Pfizer mengklaim obat Covid-19 buatannya mampu mengurangi risiko gejala berat pada pasien Covid-19 hingga 89%. Hasil uji coba menemukan bahwa obat buatan Pfizer ini melampaui kemampuan obat antivirus buatan Merck & Co Inc (MRK.N) molnupiravir yang juga diklaim mampu mengurangi risiko gejala parah akibat virus Covid-19.
Baik Pfizer maupun Merck & Co Inc masih belum memberikan data yang pasti terkait obat Covid-19 temuan mereka. Namun, Pfizer menargetkan obat antivirus nama dagang Paxlovid ini dapat memperoleh persetujuan Badan Pengawas Obat dan Makanan Amerika Serikat (FDA) pada akhir tahun. Produsen obat asal AS ini berencana untuk menyerahkan hasil uji coba sementara ke FDA sebelum liburan Thanksgiving AS pada 25 November mendatang.
CEO Pfizer Albert Bourla mengatakan, saat ini pihaknya sedang dalam diskusi aktif dengan 90 negara mengenai kontrak pasokan untuk obat tersebut. "Tujuan kami adalah agar semua orang di dunia dapat memilikinya secepat mungkin," kata Bourla, dikutip dari Reuters, Senin (8/11).
Bourla mengatakan harga kontrak obat buatannya untuk negara-negara berpenghasilan diharapkan dapat mendekati harga obat buatan Merck. Harga kontrak Merck di AS adalah sekitar $700 atau sekitar Rp 10 juta untuk terapi selama lima hari. Sementara untuk negara-negara berpenghasilan rendah, Bourla mengatakan Pfizer sedang mempertimbangkan beberapa opsi, agar mereka tetap mendapatkan akses obat.
Sebanyak tiga pil akan diberikan untuk dikonsumsi dua kali sehari. Pfizer mengharapkan dapat memproduksi 180.000 obat pada akhir tahun ini dan setidaknya 50 juta obat pada akhir tahun depan, termasuk 21 juta pada paruh pertama tahun 2022.
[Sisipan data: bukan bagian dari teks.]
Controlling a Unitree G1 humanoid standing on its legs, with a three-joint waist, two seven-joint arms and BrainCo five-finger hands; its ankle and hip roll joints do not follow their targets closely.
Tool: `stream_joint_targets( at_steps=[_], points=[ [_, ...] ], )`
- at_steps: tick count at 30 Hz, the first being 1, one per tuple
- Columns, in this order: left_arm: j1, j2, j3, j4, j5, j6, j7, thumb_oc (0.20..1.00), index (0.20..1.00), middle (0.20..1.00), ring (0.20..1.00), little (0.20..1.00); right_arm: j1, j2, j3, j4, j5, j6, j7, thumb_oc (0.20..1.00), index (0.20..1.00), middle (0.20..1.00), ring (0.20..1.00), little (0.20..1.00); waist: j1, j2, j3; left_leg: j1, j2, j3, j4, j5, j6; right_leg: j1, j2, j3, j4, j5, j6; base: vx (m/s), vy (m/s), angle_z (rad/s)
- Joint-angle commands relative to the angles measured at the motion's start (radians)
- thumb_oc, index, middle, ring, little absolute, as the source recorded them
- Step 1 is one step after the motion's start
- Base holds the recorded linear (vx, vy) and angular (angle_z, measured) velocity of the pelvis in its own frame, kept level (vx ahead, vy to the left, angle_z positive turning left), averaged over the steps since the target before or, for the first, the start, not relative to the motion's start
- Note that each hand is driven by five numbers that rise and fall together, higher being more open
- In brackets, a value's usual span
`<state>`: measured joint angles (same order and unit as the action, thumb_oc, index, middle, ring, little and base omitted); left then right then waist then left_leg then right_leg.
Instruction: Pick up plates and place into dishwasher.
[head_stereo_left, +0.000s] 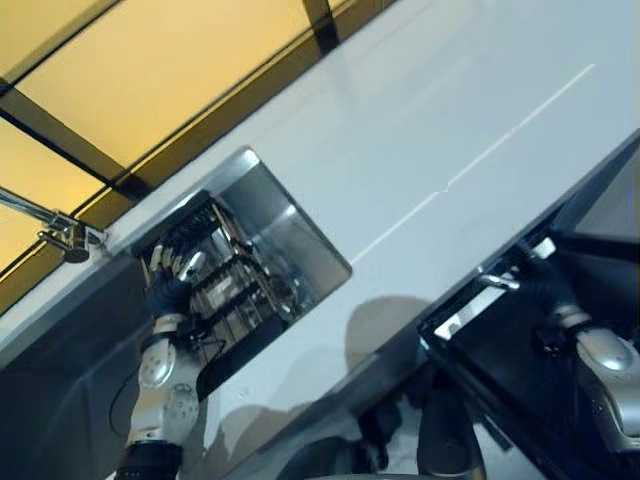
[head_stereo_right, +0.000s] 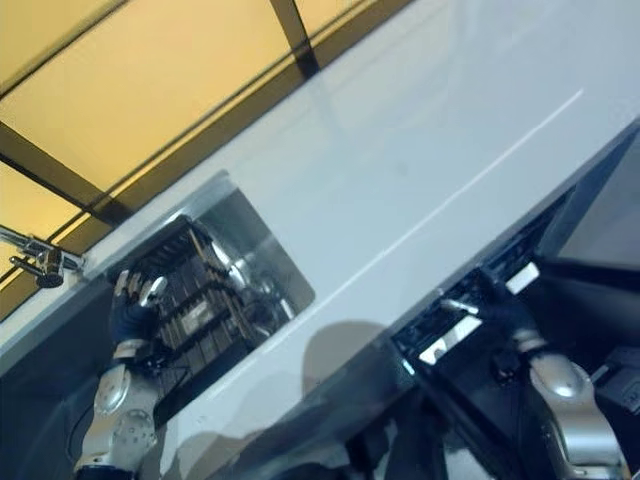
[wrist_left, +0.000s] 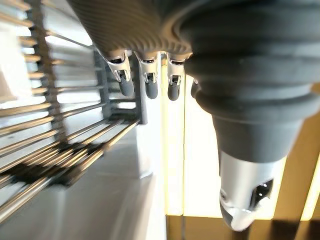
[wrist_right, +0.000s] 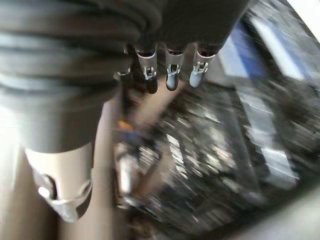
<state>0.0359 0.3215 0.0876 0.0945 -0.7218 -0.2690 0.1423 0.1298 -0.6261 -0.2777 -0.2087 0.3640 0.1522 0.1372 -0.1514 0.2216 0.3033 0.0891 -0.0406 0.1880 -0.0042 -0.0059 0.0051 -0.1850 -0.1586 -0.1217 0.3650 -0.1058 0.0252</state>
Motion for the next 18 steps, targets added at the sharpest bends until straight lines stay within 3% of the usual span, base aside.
stream_joint_targets(
  at_steps=[1, 6, 11, 12, 15, 16, 18],
  points=[
    [0.043, 0.045, 0.078, -0.061, 0.019, -0.008, -0.033, 1.000, 1.000, 1.000, 1.000, 1.000, -0.006, 0.035, -0.062, -0.069, -0.017, -0.069, -0.063, 1.000, 1.000, 1.000, 1.000, 1.000, -0.012, -0.079, -0.133, -0.002, -0.058, 0.023, 0.086, -0.104, 0.039, 0.123, -0.009, 0.077, -0.238, 0.092, 0.065, 0.01, 0.075, 0.06],
    [0.096, 0.039, 0.136, -0.065, 0.032, 0.020, -0.108, 1.000, 1.000, 1.000, 1.000, 1.000, 0.088, 0.082, -0.148, -0.064, -0.027, -0.049, -0.138, 1.000, 1.000, 1.000, 1.000, 1.000, -0.022, -0.100, -0.179, 0.044, -0.056, 0.020, 0.083, -0.133, 0.054, 0.144, 0.004, 0.100, -0.211, 0.075, 0.067, 0.04, 0.036, 0.13],
    [0.130, 0.043, 0.166, -0.067, 0.048, 0.036, -0.170, 1.000, 1.000, 1.000, 1.000, 1.000, 0.144, 0.128, -0.175, -0.033, -0.058, -0.022, -0.206, 1.000, 1.000, 1.000, 1.000, 1.000, -0.031, -0.113, -0.192, 0.080, -0.065, 0.022, 0.056, -0.140, 0.077, 0.098, 0.004, 0.118, -0.070, 0.124, 0.072, 0.05, 0.041, -0.05],
    [0.135, 0.045, 0.170, -0.065, 0.049, 0.038, -0.176, 1.000, 1.000, 1.000, 1.000, 1.000, 0.148, 0.134, -0.172, -0.027, -0.054, -0.018, -0.217, 1.000, 1.000, 1.000, 1.000, 1.000, -0.030, -0.116, -0.191, 0.086, -0.065, 0.033, 0.056, -0.145, 0.079, 0.087, 0.002, 0.107, -0.037, 0.126, 0.074, 0.10, 0.006, -0.18],
    [0.165, 0.048, 0.197, -0.057, 0.063, 0.033, -0.181, 1.000, 1.000, 1.000, 1.000, 1.000, 0.155, 0.163, -0.151, 0.000, -0.092, 0.001, -0.285, 1.000, 1.000, 1.000, 1.000, 1.000, -0.017, -0.133, -0.184, 0.109, -0.057, 0.113, 0.069, -0.170, 0.080, 0.073, -0.014, -0.013, 0.032, 0.095, 0.084, 0.14, -0.083, -0.31],
    [0.174, 0.049, 0.209, -0.056, 0.072, 0.030, -0.181, 1.000, 1.000, 1.000, 1.000, 1.000, 0.156, 0.172, -0.145, 0.012, -0.119, 0.013, -0.326, 1.000, 1.000, 1.000, 1.000, 1.000, -0.013, -0.136, -0.185, 0.125, -0.054, 0.122, 0.069, -0.191, 0.076, 0.082, 0.002, -0.047, 0.023, 0.054, 0.094, 0.17, -0.124, -0.54],
    [0.179, 0.053, 0.222, -0.061, 0.077, 0.032, -0.185, 1.000, 1.000, 1.000, 1.000, 1.000, 0.165, 0.186, -0.146, 0.038, -0.194, 0.029, -0.436, 1.000, 1.000, 1.000, 1.000, 1.000, -0.012, -0.144, -0.185, 0.125, -0.051, 0.138, 0.095, -0.209, 0.074, 0.094, 0.037, -0.084, -0.038, 0.031, 0.075, 0.16, -0.166, -0.72]
  ],
)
Bourla menyebut bahwa, Pfizer sedang mempertimbangkan potensi untuk menggandakan target produksi tahun depan. "Antivirus ini perlu diberikan sedini mungkin, sebelum infeksi terjadi agar efektif," kata dia.
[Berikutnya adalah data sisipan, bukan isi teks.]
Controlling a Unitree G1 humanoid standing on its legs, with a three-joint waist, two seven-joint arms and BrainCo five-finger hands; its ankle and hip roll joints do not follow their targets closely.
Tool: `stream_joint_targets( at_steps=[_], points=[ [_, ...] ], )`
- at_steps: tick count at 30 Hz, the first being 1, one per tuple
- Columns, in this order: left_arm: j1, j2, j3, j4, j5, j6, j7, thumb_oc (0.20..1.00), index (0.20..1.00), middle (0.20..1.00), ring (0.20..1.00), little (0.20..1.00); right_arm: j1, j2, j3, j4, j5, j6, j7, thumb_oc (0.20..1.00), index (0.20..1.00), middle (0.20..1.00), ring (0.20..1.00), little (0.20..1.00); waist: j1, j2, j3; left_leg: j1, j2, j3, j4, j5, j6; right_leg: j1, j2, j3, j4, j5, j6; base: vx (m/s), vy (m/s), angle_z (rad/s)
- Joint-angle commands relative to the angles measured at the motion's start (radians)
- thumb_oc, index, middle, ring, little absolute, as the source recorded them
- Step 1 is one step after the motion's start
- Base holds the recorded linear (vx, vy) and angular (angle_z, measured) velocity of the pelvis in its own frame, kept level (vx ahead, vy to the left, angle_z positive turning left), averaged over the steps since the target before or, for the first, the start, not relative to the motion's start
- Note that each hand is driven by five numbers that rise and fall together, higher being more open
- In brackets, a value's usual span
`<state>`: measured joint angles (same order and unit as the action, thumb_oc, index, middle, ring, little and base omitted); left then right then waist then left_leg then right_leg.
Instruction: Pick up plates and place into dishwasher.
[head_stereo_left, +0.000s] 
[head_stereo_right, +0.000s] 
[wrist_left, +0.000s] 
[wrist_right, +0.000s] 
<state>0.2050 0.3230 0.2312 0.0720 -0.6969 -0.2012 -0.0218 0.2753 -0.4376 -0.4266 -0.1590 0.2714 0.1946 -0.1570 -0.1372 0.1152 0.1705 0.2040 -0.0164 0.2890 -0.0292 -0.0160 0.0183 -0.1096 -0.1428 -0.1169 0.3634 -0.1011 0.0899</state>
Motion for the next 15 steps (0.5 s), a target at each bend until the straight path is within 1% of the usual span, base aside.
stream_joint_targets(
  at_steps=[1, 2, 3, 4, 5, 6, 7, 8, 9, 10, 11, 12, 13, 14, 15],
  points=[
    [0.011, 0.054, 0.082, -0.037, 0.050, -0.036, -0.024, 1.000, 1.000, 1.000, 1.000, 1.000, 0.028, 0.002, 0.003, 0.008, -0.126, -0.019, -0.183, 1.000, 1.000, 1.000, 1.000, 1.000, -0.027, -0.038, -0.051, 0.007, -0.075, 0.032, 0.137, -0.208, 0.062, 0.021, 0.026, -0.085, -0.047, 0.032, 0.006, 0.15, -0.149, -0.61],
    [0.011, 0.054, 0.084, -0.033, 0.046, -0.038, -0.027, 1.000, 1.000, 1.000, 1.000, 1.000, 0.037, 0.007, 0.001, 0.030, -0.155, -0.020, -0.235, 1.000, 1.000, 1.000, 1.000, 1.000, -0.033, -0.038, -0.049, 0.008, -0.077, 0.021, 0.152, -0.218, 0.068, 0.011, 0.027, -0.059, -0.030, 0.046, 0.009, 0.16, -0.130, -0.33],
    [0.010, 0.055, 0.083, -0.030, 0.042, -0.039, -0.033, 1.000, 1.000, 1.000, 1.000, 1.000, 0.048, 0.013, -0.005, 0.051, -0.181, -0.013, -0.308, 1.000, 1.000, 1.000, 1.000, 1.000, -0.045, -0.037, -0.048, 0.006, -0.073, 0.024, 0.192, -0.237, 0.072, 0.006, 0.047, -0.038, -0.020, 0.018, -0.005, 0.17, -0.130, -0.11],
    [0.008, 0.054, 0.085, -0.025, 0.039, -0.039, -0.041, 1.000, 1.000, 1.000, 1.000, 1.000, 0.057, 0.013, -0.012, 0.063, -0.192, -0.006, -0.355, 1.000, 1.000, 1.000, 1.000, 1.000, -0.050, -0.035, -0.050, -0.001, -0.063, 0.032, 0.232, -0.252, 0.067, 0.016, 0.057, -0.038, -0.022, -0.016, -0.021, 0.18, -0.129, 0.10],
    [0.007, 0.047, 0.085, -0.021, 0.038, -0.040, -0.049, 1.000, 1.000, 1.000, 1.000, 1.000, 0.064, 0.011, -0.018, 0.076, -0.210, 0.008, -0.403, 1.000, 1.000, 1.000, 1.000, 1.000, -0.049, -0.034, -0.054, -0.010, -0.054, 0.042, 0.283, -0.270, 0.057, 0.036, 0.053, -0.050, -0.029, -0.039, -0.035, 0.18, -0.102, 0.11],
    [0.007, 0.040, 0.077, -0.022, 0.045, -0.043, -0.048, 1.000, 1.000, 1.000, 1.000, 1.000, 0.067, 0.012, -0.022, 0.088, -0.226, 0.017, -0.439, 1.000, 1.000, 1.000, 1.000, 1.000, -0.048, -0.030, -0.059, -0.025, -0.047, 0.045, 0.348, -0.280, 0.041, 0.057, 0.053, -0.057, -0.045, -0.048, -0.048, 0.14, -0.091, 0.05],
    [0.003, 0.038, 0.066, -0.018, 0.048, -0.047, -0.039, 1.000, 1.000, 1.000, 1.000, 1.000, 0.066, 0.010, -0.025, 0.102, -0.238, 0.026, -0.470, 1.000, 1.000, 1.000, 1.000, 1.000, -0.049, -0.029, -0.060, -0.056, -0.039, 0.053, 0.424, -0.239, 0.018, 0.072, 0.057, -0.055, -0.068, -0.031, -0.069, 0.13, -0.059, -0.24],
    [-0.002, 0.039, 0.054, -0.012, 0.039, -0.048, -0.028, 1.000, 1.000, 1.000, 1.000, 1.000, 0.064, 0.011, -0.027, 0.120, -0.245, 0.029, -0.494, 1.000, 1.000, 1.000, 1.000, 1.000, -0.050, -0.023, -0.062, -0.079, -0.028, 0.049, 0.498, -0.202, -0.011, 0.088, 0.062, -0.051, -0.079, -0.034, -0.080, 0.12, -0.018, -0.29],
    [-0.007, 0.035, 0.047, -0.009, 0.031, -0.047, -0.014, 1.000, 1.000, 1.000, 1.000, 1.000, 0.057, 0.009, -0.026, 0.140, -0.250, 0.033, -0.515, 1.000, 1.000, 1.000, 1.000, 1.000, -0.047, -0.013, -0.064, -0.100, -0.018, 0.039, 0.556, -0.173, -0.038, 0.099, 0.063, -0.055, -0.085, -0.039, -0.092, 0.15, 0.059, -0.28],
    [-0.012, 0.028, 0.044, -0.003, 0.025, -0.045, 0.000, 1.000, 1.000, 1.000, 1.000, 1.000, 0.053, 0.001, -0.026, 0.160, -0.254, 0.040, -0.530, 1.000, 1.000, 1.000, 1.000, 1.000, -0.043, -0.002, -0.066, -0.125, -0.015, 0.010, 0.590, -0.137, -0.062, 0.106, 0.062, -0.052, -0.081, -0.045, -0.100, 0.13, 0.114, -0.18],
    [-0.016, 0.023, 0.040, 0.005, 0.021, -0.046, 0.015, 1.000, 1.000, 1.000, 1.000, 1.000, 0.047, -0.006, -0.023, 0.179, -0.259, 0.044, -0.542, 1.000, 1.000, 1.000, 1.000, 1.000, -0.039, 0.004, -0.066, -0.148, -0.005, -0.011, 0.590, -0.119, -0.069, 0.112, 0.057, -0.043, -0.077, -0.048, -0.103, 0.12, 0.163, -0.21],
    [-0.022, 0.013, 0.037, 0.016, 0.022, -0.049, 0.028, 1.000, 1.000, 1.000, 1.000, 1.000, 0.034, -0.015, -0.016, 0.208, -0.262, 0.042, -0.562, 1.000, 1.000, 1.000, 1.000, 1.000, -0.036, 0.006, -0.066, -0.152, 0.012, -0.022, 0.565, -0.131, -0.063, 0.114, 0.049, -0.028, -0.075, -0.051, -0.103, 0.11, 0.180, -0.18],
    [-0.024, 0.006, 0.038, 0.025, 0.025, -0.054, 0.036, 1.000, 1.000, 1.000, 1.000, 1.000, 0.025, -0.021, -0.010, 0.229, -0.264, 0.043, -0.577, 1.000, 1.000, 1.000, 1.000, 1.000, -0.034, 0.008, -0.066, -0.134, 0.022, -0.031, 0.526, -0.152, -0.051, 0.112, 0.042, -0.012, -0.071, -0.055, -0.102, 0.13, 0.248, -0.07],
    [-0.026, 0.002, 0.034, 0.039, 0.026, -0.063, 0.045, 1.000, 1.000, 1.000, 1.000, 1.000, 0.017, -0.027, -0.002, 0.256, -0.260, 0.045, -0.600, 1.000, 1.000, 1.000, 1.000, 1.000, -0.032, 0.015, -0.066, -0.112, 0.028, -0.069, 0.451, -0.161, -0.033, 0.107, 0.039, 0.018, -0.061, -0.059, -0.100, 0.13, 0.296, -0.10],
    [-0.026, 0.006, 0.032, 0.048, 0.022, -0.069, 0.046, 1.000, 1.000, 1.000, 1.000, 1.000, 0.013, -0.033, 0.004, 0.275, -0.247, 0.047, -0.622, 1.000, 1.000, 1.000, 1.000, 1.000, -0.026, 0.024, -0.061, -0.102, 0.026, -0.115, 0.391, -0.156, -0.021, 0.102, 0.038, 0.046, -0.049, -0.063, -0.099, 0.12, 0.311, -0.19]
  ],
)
Studi yang dilakukan Pfizer melibatkan analisis terhadap 1.219 pasien Covid-19 yang dirawat dan meninggal dunia. Pasien yang diteliti memiliki gejala ringan hingga sedang, dan memiliki faktor risiko terjadinya penyakit parah, seperti obesitas dan lansia.
Studi ini menemukan bahwa 0,8% pasien yang dirawat di rumah sakit, yang diberikan obat antivirus Pfizer, tidak ada yang meninggal selama 28 hari setelah pengobatan. Pil anti covid ini diberikan tiga hari setelah pasien mengalami gejala. Namun, ada tujuh kematian yang terjadi terhadap pasien yang mengonsumsi obat kosong (plasebo).
Meski demikian, Pfizer tidak memberikan penjelasan secara rinci efek samping dari obat antivirus ini. Namun, beberapa efek samping yang mungkin terjadi adalah mual dan diare.